Before you type that first bit of dialogue. Before you type the words FADE IN. Before you even open Final Draft, there is much work to be done. Some new writers start their scripts before they even know the protagonist’s name. Some experienced writers may do this as well, but I’m going to give you 5 things to do before you start your script that will save you lots of time and several rewrites.

First: Know your characters! Especially your hero! Take some time to figure out what makes your characters tick. I know some writers will develop an entire backstory for their characters, most of which they never use, but it helps them know how their characters will react in any given situation. I’m not saying you have to write pages and pages of backstory on each character, but a few paragraphs, maybe even a page or two, will give you great insight into their souls. It will help your scenes unfold more fluidly and hopefully keep you from getting stuck.

Second: Know your story! Especially your setting! Take the time to research your settings. Take the time to research everything about your story. Even if you are familiar with the time, the area, the objects and tools, do a little research. It won’t hurt if you have extra information, the more information the better. You don’t have to use it all, but just knowing it will help your scenes unfold more fluidly. Are you noticing a theme here?

Third: Write an outline! There are several ways to write outlines. Some choose to write bullet points. Some use the standard outline we learned in school using letters and numbers to denote importance and sub-scenes. I prefer to write my outlines in paragraph form. I write a paragraph or two for each scene. I explain briefly what happens in the scenes, but I don’t use dialogue in my outlines unless it’s vitally important to the scene. Writing an outline will help your scenes unfold more fluidly. There’s that sentence again.

Fourth: Rewrite your outline! Read through the first draft of your outline. Inevitably you’ll find things that you want to change. One scene may work better later in your script than it does where you currently have it. Some scenes may not work at all. A good way to tell is to ask yourself, “How does this scene move my story forward? Will my story lose anything if this scene is removed?” This will save you the torment of having to cut a scene that you’ve become particularly attached to but does nothing to advance the story. And it will help your scenes unfold more fluidly. When your scenes unfold more fluidly in your script, that means less rewrites.

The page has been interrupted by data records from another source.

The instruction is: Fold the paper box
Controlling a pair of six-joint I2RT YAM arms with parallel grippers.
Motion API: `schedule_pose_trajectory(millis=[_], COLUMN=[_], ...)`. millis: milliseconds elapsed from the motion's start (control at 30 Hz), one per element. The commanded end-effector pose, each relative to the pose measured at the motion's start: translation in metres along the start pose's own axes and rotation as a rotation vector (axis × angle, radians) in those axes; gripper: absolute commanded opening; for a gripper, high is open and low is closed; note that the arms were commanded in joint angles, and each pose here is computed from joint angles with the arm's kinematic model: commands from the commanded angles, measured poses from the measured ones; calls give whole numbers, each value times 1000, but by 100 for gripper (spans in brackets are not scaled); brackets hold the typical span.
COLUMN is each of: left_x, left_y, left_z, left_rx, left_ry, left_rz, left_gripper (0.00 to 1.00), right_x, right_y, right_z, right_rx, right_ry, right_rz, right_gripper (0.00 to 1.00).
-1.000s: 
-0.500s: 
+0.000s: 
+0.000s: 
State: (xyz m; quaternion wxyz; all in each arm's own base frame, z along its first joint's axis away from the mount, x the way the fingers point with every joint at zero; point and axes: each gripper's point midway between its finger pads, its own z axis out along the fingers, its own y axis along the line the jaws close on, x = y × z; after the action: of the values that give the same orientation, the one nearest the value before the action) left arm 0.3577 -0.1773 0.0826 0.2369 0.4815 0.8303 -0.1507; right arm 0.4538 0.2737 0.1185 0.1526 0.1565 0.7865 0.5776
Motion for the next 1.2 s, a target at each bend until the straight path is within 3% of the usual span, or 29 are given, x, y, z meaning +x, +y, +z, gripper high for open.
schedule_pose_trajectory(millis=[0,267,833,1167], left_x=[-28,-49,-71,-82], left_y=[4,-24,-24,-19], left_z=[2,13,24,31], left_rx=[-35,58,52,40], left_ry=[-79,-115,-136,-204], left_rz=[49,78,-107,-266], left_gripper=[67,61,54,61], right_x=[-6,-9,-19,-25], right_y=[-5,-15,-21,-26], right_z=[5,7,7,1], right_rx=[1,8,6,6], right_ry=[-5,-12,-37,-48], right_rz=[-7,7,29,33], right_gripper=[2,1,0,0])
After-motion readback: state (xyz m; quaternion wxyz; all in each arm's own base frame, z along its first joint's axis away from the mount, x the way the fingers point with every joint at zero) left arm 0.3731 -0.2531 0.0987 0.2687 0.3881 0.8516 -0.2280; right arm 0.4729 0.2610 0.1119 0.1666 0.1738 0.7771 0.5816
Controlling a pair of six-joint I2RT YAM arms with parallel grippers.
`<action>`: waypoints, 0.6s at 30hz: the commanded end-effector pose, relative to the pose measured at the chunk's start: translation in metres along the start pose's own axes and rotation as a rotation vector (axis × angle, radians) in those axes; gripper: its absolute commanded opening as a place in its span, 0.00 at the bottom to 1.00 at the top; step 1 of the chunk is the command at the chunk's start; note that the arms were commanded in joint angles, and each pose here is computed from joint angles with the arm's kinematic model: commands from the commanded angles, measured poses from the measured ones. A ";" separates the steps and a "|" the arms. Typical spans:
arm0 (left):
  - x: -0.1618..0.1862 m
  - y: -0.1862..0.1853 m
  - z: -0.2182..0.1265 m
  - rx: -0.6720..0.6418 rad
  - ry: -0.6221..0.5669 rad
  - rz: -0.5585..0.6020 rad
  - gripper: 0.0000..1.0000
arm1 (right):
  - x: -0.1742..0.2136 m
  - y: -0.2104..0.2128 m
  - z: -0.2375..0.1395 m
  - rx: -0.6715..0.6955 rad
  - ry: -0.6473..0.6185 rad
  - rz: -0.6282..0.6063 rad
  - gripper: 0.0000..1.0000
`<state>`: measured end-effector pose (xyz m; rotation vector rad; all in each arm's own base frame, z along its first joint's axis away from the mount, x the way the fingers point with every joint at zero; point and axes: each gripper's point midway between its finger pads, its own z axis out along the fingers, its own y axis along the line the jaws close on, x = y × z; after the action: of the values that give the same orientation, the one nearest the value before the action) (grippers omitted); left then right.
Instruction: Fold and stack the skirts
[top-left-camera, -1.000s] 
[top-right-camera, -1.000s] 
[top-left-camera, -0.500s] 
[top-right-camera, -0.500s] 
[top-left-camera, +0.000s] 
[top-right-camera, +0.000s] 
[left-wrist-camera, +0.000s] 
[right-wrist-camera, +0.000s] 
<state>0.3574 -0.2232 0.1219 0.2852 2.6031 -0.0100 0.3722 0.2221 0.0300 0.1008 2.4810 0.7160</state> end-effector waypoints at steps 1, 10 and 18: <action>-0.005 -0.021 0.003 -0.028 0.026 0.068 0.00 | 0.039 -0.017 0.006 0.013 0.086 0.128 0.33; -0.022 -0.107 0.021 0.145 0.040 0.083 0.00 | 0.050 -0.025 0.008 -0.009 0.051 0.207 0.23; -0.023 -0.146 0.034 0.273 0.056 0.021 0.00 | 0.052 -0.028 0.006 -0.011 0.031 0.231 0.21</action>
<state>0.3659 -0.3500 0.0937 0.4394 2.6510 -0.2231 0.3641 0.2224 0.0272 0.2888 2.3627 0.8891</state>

Fifth: Write a logline! It’s much easier to write this before you’ve written your script than it is to write it after. You should be able to sum up your entire premise in just one sentence… often times it’s a run-on sentence, but try to keep it to one. In rare cases you may need two sentences, but if you can put it all in one sentence then do it. If you can’t sum up your story in a one or two sentence logline then you don’t have your premise fleshed out yet. If you don’t have a premise, you don’t have a story!

Let’s recap: (1) Dig into your characters, get inside their brains, learn their quirks. (2) Research the setting of your story, not just the location but the time and objects in your character’s surroundings. (3) Write an outline. (4) Rewrite your outline by determining what scenes work, what scenes don’t, and where in the story they fit best. (5) Write your logline! A little bit of work before you start your script can save you lots of time and finger tapping once you actually start writing your script! Until next week, happy writing!

  1. With my first screenplay, I dove right into writing the story in screenplay format without writing an outline or really thinking things through using the pointers you mentioned. I used Microsoft Word’s regular blank template, not the screenplay template. I revised it maybe 50 times. Plus, I wrote an English version and a Spanish version. Lessons learned. Now, I use the bullet point method when writing an outline. Color-coding it makes it helpful as well. (I still write the outlines and treatments in Word since I don’t have Final Draft or Story yet.)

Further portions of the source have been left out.